We obtained a total of 172 samples of S. maximus from seven locations and three biogeographic regions (supplementary table 2, Supplementary Material online and fig. 5A): the North Sea (one location, N = 20), the transition zone separating the North Sea from the Baltic Sea (two sampling locations, Vendelsö: N = 27 and Öresund: N = 35), and the Baltic Sea (four populations, Dabki: N = 24, Gdynia: N = 23, Gotland: N = 20 and Gotska Sandön: N = 24). Individuals from the transition zone and the Baltic Sea are a subsample of the individuals analyzed by Florin and Höglund (2007), whereas samples from the North Sea were originally collected by Nielsen et al. (2004).
We built 2b-RAD libraries following the approach described by Wang et al. (2012), but with degenerate adaptors to allow identification of PCR duplicates. The protocol is described in detail by Momigliano et al. (2018). In short, DNA was extracted using a modified salting out protocol, and about 200 ng of DNA was digested with the type II b enzyme BcgI (New England Biolabs). This enzyme cuts both upstream and downstream of the 6-bp recognition site, creating fragments of a length of exactly 36 bp with 2-bp overhangs. Adaptors, one of which included degenerate bases, were ligated and the fragments amplified via ten cycles of PCR as described in Momigliano et al. (2018). Fragments of the expected size were isolated using a BluePippin machine (Sage Science). Libraries were sequenced on Illumina machines (NextSeq500 and Hiseq 4,000) to achieve a mean coverage of approximately 20×.
Raw reads were demultiplexed and PCR duplicates were removed as per Momigliano et al. (2018). Reads were then mapped to the latest version of S. maximus reference genome (Figueras et al. 2016, Assembly ASM318616v1, GenBank accession number: GCA003186165) using Bowtie2 (Langmead and Salzberg 2012). SAM files were converted to BAM files and indexed using SAMTOOLS (Li et al. 2009). A genotype likelihood file in beagle format was produced in the software ANGSD (Korneliussen et al. 2014), using the following filters: no more than 20% missing data, retaining only biallelic loci, removing bases with mapping quality below 30 and Phred quality scores below 20. See supplementary figure 1, Supplementary Material online, for summary statistics. A principal component analysis (PCA) based on genotype likelihoods was performed using the software PCAngsd (Meisner and Albrechtsen 2018) using only variants with a minor allele frequency above 0.02. The folded AFS for each population as well as the jAFS were produced in ANGSD. ANGSD calculates folded jAFS where the minor allele is computed separately for each AFS, whereas moments expects minor alleles to be estimate for the jAFS. Thus, for the jAFS for North Sea and Baltic Sea, we produced the unfolded jAFS in ANGSD in the form of a dadi data dictionary. We then selected a random SNP within each locus and folded the jAFS in moments.

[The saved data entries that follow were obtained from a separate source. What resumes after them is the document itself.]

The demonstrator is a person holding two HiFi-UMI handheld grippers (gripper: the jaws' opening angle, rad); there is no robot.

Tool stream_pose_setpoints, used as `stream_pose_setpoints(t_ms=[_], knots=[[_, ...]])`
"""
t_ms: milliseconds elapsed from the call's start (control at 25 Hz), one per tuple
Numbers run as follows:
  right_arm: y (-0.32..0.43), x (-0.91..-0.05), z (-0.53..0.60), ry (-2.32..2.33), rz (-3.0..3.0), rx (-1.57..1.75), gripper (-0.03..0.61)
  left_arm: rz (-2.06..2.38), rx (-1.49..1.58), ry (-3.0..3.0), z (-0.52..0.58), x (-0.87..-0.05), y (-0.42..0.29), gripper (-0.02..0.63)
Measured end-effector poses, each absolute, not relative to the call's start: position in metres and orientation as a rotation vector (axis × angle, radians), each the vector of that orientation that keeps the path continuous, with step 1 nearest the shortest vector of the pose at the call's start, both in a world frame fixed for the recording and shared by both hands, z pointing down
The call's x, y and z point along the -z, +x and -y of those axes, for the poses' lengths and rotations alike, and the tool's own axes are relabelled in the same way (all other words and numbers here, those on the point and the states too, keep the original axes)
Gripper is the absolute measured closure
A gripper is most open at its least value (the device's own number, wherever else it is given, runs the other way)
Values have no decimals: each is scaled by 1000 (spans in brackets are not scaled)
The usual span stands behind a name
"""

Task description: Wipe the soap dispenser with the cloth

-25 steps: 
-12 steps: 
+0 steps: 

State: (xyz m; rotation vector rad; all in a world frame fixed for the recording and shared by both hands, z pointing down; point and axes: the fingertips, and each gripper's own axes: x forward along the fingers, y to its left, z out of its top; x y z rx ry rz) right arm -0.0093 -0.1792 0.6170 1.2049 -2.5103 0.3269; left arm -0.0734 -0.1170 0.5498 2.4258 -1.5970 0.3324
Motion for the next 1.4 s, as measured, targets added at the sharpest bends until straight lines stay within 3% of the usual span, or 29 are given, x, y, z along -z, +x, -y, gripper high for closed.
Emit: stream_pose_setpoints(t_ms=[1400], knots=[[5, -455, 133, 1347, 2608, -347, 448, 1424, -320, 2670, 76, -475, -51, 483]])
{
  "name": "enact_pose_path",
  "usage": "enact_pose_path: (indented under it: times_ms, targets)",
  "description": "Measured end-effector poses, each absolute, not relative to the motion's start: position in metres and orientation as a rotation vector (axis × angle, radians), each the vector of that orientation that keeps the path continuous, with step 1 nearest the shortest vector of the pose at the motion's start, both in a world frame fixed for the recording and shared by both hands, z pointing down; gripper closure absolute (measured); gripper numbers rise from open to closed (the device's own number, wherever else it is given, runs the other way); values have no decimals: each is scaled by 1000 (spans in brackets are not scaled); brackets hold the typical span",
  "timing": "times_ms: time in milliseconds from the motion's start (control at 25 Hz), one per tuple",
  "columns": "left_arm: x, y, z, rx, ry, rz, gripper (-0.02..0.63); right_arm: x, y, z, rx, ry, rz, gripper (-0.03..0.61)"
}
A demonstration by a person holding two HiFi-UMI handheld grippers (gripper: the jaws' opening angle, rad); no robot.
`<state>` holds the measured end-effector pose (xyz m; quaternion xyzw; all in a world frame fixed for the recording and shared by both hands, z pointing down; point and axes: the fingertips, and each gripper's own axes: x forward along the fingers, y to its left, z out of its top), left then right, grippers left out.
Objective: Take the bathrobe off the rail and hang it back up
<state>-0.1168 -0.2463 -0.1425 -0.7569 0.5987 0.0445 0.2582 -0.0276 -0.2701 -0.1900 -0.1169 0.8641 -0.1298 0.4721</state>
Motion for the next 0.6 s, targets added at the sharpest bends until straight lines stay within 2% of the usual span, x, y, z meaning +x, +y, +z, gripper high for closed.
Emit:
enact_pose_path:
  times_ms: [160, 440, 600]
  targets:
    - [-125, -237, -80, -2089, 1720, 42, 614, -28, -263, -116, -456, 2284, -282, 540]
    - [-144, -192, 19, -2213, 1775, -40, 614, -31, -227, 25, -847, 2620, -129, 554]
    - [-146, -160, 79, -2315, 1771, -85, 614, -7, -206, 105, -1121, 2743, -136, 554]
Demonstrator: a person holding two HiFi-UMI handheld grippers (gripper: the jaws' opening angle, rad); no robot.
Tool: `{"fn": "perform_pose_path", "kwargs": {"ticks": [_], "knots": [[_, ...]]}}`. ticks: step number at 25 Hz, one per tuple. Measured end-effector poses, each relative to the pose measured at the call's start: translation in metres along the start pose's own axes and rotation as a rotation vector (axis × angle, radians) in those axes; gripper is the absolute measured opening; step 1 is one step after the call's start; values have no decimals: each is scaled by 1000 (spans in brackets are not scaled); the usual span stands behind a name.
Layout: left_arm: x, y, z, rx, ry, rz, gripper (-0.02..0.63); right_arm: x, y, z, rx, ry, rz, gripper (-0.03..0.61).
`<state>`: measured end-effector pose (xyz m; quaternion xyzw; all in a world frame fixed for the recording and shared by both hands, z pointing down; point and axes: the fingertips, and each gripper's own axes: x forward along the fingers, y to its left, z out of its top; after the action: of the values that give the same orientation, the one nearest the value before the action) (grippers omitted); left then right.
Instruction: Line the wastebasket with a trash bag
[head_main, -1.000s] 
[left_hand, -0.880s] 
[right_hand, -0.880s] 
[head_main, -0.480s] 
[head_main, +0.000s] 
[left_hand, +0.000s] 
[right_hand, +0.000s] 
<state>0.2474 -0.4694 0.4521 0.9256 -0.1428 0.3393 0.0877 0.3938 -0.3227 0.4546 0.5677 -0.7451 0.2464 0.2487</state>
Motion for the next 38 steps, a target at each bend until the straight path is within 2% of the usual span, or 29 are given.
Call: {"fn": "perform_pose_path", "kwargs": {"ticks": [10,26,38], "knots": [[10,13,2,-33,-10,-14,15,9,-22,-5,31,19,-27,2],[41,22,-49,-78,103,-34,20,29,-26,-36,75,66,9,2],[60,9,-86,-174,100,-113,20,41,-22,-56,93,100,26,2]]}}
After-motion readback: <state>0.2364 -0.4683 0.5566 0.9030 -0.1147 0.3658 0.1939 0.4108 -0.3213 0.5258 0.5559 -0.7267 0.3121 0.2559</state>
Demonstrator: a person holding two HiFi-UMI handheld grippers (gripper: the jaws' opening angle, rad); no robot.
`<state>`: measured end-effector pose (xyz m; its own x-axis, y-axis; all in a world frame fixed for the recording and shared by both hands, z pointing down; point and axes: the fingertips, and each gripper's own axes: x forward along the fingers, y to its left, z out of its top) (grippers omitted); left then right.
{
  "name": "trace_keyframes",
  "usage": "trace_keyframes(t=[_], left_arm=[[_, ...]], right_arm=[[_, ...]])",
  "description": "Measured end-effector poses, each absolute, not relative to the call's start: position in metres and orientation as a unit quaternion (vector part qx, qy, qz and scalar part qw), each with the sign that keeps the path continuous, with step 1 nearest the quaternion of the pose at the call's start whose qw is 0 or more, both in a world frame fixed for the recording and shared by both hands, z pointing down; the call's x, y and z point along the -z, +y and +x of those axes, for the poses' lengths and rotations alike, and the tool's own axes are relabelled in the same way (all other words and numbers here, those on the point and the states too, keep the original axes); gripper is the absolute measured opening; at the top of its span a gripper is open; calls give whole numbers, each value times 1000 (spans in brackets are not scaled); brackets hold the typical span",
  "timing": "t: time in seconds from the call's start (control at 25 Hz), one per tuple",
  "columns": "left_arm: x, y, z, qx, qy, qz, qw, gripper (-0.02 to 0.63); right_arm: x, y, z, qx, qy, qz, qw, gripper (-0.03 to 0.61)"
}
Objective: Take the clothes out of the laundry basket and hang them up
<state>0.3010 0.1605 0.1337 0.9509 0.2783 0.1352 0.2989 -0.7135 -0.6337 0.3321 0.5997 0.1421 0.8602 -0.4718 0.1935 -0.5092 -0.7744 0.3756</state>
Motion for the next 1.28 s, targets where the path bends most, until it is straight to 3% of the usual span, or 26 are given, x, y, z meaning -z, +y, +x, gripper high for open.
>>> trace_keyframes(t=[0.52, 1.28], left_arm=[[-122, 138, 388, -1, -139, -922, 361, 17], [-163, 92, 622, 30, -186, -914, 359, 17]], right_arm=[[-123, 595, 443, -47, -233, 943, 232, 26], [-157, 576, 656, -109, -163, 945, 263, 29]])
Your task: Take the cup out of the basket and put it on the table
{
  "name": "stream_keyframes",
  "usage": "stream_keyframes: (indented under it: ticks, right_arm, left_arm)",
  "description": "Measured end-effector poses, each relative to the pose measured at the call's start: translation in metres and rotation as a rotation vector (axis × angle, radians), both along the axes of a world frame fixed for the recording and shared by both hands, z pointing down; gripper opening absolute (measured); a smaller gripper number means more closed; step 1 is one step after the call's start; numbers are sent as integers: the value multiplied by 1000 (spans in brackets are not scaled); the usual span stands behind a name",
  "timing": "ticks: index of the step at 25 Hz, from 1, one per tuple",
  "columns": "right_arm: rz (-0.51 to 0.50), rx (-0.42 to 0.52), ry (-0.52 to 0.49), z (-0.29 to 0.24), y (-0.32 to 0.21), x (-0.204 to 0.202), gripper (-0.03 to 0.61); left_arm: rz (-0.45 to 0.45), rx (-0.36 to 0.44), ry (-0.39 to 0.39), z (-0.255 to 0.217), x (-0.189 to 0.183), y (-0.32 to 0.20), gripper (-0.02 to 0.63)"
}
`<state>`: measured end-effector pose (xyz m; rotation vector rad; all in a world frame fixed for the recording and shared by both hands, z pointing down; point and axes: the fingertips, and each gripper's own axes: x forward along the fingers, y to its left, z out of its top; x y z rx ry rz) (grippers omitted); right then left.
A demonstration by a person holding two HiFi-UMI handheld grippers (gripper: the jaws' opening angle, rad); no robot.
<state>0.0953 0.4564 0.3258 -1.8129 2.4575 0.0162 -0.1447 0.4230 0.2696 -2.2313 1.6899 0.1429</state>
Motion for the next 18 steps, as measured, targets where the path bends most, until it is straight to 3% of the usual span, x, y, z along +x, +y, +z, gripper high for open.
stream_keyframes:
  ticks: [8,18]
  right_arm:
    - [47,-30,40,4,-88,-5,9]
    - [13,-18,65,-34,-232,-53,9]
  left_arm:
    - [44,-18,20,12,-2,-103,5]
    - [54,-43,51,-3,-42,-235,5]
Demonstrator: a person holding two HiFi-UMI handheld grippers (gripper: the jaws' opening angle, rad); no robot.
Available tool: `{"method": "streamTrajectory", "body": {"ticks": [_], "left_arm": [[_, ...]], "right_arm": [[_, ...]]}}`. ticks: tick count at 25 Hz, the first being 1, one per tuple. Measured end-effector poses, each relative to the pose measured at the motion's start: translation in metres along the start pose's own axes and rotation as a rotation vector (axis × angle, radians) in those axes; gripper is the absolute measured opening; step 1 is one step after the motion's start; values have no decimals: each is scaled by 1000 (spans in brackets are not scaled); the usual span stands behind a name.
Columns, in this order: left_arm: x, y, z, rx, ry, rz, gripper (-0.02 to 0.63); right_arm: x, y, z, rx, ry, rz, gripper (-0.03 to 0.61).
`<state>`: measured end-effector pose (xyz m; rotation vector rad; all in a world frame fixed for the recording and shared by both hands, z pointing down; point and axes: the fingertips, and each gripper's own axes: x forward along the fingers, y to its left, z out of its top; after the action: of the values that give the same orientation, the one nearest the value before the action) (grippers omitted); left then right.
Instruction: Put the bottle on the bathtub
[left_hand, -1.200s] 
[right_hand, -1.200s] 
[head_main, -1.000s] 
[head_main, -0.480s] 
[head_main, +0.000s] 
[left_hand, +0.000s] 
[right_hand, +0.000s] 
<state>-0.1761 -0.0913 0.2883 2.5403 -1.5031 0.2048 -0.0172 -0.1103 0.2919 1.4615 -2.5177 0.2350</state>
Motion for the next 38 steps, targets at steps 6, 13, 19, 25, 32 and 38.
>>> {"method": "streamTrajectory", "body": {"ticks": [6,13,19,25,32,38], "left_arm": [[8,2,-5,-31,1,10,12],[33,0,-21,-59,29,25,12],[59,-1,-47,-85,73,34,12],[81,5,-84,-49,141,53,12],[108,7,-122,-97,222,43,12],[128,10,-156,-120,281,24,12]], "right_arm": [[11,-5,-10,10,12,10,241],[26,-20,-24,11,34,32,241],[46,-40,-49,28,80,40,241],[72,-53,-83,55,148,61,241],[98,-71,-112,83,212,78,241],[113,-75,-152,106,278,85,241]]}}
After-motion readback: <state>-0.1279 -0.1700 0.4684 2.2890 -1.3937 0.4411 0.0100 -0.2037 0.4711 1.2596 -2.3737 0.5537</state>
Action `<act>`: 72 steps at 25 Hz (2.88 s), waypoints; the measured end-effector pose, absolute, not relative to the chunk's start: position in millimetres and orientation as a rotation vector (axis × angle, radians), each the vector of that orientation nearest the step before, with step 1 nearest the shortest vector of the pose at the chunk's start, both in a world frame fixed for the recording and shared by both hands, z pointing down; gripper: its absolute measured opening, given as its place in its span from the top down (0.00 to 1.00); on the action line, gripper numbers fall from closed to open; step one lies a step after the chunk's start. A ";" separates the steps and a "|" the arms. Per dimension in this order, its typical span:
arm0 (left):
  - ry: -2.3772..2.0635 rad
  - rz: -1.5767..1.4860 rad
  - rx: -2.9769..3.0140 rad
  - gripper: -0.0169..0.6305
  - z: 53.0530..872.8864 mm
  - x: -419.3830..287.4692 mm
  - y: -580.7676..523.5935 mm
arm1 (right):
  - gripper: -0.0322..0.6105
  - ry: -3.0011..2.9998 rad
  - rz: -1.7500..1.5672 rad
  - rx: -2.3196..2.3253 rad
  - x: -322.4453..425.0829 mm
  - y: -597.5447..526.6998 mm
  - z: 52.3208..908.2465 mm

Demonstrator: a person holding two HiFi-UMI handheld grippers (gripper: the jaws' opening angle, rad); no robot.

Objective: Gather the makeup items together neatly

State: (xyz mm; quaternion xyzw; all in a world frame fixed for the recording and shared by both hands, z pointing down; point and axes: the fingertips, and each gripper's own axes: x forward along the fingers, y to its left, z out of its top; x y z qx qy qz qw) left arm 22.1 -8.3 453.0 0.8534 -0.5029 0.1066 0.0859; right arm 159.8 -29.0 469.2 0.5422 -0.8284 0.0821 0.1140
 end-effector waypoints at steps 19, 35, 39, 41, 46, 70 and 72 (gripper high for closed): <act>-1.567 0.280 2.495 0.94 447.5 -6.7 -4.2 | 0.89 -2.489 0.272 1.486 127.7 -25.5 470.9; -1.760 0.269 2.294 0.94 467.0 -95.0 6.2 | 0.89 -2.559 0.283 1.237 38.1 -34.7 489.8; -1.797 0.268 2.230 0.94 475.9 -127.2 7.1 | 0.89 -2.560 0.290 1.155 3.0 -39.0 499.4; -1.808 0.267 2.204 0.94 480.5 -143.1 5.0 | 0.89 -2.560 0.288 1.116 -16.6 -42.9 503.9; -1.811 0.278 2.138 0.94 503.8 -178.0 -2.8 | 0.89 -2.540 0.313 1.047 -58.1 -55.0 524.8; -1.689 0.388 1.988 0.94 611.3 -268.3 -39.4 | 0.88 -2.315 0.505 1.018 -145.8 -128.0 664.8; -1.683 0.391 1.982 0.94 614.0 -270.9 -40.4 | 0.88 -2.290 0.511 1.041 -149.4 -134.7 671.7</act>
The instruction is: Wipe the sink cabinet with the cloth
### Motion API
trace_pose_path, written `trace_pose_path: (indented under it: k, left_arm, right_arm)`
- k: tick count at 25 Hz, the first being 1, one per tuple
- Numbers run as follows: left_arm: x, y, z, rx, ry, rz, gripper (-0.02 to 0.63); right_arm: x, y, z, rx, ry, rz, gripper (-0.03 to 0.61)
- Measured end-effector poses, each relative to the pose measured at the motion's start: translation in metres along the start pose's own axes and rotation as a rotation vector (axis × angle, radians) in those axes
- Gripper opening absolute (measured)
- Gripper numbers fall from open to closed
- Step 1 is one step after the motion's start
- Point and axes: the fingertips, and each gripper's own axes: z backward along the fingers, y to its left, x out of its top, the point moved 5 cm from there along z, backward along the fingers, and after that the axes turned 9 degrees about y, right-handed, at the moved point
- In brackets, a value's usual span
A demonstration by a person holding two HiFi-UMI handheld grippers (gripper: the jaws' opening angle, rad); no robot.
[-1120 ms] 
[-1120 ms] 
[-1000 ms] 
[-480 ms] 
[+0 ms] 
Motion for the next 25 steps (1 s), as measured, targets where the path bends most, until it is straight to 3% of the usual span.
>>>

We produced also a variant call file (VCF) using the UnifiedGenotyper function from GATK v.3.8. Following UnifiedGenotyper, we removed individuals with an average read depth below seven. Then, we used four technical replicate pairs (i.e., four pairs of individuals for which we constructed and sequenced two independent libraries) to generate a list of SNPs for which we have high confidence (i.e., which show 100% matches between all replicate pairs). We used this list of SNPs to carry out variant quality score recalibration (VQSR), following GATK best practice (Dixon et al. 2015). Finally, we removed genotype calls with low sequencing depth (<7), removed indels, triallelic SNPs, SNPs with minor allele frequencies below 0.01 and with more than 10% missing data. This resulted in a final VCF containing 12,678 sites genotyped for 154 individuals. This data set was used to calculate Weir and Cockerham FST for each SNP. Furthermore, we thinned the data retaining, for each tag, the SNP with the highest minor allele frequency and used this data for inferring population structure using fastSTRUCTURE (Raj et al. 2014). Bioinformatic steps, scripts for analyses, and the jAFS used are publicly available (see Data Availability).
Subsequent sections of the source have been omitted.